“It may repel some, it may attract others,” he said. “This campaign is not going to turn on gay marriage.”
Has he never heard of the straw that broke the camel’s back?
Those are the words of Democratic Party’s platform committee co-chairman, Cory Booker, the mayor of Newark, New Jersey.
The committee unanimously voted in Detroit on Monday to endorse same-sex marriage in their party’s platform, the first time a major political party has supported the issue in its statement of policies.
The committee meeting now sends the document for ratification by delegates to next month’s Democratic National Convention in Charlotte, North Carolina. President Barack Obama gave them their cue of course when he said in May that he supports same-sex marriage.
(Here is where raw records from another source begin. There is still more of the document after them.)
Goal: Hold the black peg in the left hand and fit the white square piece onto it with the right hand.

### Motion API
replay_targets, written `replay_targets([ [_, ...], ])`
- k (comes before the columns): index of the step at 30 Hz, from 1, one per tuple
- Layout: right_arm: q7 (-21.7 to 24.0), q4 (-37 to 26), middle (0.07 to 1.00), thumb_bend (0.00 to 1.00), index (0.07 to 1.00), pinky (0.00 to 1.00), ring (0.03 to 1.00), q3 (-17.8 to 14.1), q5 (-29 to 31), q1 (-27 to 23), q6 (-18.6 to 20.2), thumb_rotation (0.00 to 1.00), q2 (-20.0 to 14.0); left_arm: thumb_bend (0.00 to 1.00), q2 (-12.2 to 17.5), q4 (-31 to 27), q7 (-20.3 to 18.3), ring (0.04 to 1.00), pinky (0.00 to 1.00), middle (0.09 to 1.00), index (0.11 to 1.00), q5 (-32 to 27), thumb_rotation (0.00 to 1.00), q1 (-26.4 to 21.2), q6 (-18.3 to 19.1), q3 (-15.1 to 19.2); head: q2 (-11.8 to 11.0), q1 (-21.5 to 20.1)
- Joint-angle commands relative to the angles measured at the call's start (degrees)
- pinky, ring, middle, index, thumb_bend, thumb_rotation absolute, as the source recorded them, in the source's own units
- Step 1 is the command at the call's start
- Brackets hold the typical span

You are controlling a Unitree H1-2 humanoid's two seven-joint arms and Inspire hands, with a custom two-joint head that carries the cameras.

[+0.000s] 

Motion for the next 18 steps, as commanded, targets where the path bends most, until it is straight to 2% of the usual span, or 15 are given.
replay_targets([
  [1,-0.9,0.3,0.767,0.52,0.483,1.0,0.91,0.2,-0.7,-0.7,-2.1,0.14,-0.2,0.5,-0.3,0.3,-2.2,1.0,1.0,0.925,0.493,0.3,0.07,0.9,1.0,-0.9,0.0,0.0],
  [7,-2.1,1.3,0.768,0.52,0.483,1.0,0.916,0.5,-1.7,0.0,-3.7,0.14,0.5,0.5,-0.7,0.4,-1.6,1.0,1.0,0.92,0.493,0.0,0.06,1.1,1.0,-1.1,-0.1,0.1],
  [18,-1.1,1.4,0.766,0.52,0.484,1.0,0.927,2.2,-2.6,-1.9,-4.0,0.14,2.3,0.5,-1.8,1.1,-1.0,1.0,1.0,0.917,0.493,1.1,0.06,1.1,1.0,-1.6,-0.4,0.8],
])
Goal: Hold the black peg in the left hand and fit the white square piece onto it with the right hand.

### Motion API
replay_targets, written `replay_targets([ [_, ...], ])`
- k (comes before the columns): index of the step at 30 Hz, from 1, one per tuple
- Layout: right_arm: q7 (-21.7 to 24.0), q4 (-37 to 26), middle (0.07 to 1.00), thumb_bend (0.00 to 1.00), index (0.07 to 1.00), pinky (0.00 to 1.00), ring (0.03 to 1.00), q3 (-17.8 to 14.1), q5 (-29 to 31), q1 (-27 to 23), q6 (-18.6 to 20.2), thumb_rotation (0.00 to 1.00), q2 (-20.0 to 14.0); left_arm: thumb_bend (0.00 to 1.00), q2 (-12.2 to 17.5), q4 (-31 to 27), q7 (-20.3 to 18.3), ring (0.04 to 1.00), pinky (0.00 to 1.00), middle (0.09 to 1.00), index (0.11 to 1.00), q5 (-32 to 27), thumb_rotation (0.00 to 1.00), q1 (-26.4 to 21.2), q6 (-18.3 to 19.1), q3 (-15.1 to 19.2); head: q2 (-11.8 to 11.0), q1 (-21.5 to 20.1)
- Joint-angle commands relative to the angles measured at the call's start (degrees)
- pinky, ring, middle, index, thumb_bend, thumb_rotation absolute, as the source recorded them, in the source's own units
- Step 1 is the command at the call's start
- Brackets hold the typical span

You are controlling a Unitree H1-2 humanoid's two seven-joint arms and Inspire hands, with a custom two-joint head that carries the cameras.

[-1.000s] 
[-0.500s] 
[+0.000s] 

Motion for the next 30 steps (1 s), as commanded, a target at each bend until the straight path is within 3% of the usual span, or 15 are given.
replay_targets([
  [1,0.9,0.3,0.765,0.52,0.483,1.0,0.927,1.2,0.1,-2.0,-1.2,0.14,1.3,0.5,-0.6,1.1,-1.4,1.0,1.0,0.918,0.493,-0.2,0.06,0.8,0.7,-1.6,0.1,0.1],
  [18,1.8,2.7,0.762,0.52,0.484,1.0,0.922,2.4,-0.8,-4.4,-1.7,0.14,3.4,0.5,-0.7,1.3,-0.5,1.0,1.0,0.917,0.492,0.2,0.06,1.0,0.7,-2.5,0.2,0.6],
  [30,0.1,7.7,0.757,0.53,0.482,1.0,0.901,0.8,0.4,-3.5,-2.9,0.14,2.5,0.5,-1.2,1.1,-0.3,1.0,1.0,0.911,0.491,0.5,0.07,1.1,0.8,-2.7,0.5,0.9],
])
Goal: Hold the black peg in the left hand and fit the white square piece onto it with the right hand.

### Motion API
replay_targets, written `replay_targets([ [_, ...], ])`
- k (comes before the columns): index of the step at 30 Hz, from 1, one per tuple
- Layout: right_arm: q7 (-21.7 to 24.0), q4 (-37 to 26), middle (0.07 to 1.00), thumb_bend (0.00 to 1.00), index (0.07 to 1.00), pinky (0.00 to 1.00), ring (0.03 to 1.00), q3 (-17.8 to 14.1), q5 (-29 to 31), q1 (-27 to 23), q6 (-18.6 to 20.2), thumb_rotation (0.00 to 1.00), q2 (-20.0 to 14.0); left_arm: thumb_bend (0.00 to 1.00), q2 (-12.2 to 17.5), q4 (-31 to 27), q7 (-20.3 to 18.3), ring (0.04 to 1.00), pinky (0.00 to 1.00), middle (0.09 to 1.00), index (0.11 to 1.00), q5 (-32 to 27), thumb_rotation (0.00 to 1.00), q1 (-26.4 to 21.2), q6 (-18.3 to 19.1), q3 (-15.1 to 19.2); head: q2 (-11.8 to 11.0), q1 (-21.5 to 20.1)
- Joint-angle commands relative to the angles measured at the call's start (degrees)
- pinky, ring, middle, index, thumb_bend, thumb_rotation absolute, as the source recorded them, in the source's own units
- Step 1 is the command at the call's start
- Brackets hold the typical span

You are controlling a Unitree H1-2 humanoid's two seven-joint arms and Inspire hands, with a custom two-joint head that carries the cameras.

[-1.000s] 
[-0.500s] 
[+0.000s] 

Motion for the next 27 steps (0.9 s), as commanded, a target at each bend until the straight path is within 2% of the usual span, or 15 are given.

Mitt Romney doesn’t so it might be very naive of Booker to think that the issue is not going to figure in the campaign – nor that it will not cause a few ripples within the Democratic Party itself.
“The 14th Amendment is very clear -- equal protection under the law,” said Booker. “We as a party have really embraced the president’s ideas.”
While calling the action “very significant,” Booker told reporters after the committee meeting that the top issue in the presidential campaign would be the economy, not same-sex marriage. He is probably right, but he should also remember Florida in 2000. Who knows what issues were in the minds of the people who put the dimples in those critical chads which made Al Gore yesterday’s man?